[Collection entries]
== Segment start ==

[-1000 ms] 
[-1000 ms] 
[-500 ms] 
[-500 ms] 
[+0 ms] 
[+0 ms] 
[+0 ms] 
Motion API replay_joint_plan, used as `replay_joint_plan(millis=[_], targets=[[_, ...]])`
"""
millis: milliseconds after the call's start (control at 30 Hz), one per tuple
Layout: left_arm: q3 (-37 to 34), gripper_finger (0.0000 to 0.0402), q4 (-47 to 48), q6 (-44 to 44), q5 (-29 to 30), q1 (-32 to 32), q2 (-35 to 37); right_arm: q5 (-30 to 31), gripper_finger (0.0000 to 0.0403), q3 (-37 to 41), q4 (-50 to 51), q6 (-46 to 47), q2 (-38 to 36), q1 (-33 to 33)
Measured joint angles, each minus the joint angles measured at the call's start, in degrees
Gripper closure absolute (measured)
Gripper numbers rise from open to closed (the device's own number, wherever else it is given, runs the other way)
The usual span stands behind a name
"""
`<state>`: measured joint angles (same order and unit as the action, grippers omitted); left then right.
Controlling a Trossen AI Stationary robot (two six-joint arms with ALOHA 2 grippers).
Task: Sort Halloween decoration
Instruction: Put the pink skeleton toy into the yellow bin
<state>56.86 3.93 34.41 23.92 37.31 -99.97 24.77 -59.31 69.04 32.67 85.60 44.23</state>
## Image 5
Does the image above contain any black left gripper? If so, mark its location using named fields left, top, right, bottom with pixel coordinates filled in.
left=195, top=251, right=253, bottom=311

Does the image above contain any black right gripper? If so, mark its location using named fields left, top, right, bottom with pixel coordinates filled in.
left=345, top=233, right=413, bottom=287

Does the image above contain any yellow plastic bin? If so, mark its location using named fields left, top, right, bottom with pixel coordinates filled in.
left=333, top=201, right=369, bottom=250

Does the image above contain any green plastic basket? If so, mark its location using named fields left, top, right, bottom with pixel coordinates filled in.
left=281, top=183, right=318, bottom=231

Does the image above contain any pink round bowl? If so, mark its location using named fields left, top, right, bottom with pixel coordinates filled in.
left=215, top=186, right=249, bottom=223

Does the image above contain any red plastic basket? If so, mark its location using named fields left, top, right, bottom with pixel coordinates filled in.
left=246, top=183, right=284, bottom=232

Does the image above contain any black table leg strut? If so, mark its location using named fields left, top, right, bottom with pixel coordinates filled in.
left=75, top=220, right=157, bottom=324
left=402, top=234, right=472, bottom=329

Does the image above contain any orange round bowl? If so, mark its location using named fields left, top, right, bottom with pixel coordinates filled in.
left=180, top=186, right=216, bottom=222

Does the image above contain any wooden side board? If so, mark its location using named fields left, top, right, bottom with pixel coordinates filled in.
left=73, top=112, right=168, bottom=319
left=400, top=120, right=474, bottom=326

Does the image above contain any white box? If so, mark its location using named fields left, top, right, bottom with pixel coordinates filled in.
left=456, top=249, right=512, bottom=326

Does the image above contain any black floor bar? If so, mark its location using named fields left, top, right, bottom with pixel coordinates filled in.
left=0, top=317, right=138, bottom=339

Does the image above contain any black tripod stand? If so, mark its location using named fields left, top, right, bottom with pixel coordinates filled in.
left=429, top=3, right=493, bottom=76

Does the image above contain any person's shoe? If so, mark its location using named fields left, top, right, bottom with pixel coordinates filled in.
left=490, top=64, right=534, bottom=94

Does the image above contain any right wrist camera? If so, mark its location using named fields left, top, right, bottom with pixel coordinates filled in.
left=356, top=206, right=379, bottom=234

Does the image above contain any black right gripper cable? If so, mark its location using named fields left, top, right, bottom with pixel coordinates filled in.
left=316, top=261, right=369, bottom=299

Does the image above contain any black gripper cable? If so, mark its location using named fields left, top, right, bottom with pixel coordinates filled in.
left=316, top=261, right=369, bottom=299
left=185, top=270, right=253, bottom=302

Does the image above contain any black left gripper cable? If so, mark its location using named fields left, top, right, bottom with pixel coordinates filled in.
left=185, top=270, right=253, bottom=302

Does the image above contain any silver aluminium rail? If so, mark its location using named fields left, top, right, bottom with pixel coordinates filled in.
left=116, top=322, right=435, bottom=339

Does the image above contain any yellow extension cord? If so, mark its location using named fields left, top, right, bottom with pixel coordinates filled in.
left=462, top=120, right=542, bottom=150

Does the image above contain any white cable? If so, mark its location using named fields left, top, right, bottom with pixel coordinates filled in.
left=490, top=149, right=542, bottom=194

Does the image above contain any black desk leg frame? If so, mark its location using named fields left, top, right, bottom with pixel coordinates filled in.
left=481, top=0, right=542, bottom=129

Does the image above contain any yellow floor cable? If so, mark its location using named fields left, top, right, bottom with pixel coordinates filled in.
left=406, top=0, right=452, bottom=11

== Segment end ==

### Problem requirements
The full set of records must be transcribed character for character.

### Exercise solution
[-1000 ms] 
[-1000 ms] 
[-500 ms] 
[-500 ms] 
[+0 ms] 
[+0 ms] 
[+0 ms] 
Motion API replay_joint_plan, used as `replay_joint_plan(millis=[_], targets=[[_, ...]])`
"""
millis: milliseconds after the call's start (control at 30 Hz), one per tuple
Layout: left_arm: q3 (-37 to 34), gripper_finger (0.0000 to 0.0402), q4 (-47 to 48), q6 (-44 to 44), q5 (-29 to 30), q1 (-32 to 32), q2 (-35 to 37); right_arm: q5 (-30 to 31), gripper_finger (0.0000 to 0.0403), q3 (-37 to 41), q4 (-50 to 51), q6 (-46 to 47), q2 (-38 to 36), q1 (-33 to 33)
Measured joint angles, each minus the joint angles measured at the call's start, in degrees
Gripper closure absolute (measured)
Gripper numbers rise from open to closed (the device's own number, wherever else it is given, runs the other way)
The usual span stands behind a name
"""
`<state>`: measured joint angles (same order and unit as the action, grippers omitted); left then right.
Controlling a Trossen AI Stationary robot (two six-joint arms with ALOHA 2 grippers).
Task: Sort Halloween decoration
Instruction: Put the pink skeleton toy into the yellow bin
<state>56.86 3.93 34.41 23.92 37.31 -99.97 24.77 -59.31 69.04 32.67 85.60 44.23</state>
## Image 5
Does the image above contain any black left gripper? If so, mark its location using named fields left, top, right, bottom with pixel coordinates filled in.
left=195, top=251, right=253, bottom=311

Does the image above contain any black right gripper? If so, mark its location using named fields left, top, right, bottom with pixel coordinates filled in.
left=345, top=233, right=413, bottom=287

Does the image above contain any yellow plastic bin? If so, mark its location using named fields left, top, right, bottom with pixel coordinates filled in.
left=333, top=201, right=369, bottom=250

Does the image above contain any green plastic basket? If so, mark its location using named fields left, top, right, bottom with pixel coordinates filled in.
left=281, top=183, right=318, bottom=231

Does the image above contain any pink round bowl? If so, mark its location using named fields left, top, right, bottom with pixel coordinates filled in.
left=215, top=186, right=249, bottom=223

Does the image above contain any red plastic basket? If so, mark its location using named fields left, top, right, bottom with pixel coordinates filled in.
left=246, top=183, right=284, bottom=232

Does the image above contain any black table leg strut? If so, mark its location using named fields left, top, right, bottom with pixel coordinates filled in.
left=75, top=220, right=157, bottom=324
left=402, top=234, right=472, bottom=329

Does the image above contain any orange round bowl? If so, mark its location using named fields left, top, right, bottom with pixel coordinates filled in.
left=180, top=186, right=216, bottom=222

Does the image above contain any wooden side board? If so, mark its location using named fields left, top, right, bottom with pixel coordinates filled in.
left=73, top=112, right=168, bottom=319
left=400, top=120, right=474, bottom=326

Does the image above contain any white box? If so, mark its location using named fields left, top, right, bottom with pixel coordinates filled in.
left=456, top=249, right=512, bottom=326

Does the image above contain any black floor bar? If so, mark its location using named fields left, top, right, bottom with pixel coordinates filled in.
left=0, top=317, right=138, bottom=339

Does the image above contain any black tripod stand? If so, mark its location using named fields left, top, right, bottom with pixel coordinates filled in.
left=429, top=3, right=493, bottom=76

Does the image above contain any person's shoe? If so, mark its location using named fields left, top, right, bottom with pixel coordinates filled in.
left=490, top=64, right=534, bottom=94

Does the image above contain any right wrist camera? If so, mark its location using named fields left, top, right, bottom with pixel coordinates filled in.
left=356, top=206, right=379, bottom=234

Does the image above contain any black right gripper cable? If so, mark its location using named fields left, top, right, bottom with pixel coordinates filled in.
left=316, top=261, right=369, bottom=299

Does the image above contain any black gripper cable? If so, mark its location using named fields left, top, right, bottom with pixel coordinates filled in.
left=316, top=261, right=369, bottom=299
left=185, top=270, right=253, bottom=302

Does the image above contain any black left gripper cable? If so, mark its location using named fields left, top, right, bottom with pixel coordinates filled in.
left=185, top=270, right=253, bottom=302

Does the image above contain any silver aluminium rail? If so, mark its location using named fields left, top, right, bottom with pixel coordinates filled in.
left=116, top=322, right=435, bottom=339

Does the image above contain any yellow extension cord? If so, mark its location using named fields left, top, right, bottom with pixel coordinates filled in.
left=462, top=120, right=542, bottom=150

Does the image above contain any white cable? If so, mark its location using named fields left, top, right, bottom with pixel coordinates filled in.
left=490, top=149, right=542, bottom=194

Does the image above contain any black desk leg frame? If so, mark its location using named fields left, top, right, bottom with pixel coordinates filled in.
left=481, top=0, right=542, bottom=129

Does the image above contain any yellow floor cable? If so, mark its location using named fields left, top, right, bottom with pixel coordinates filled in.
left=406, top=0, right=452, bottom=11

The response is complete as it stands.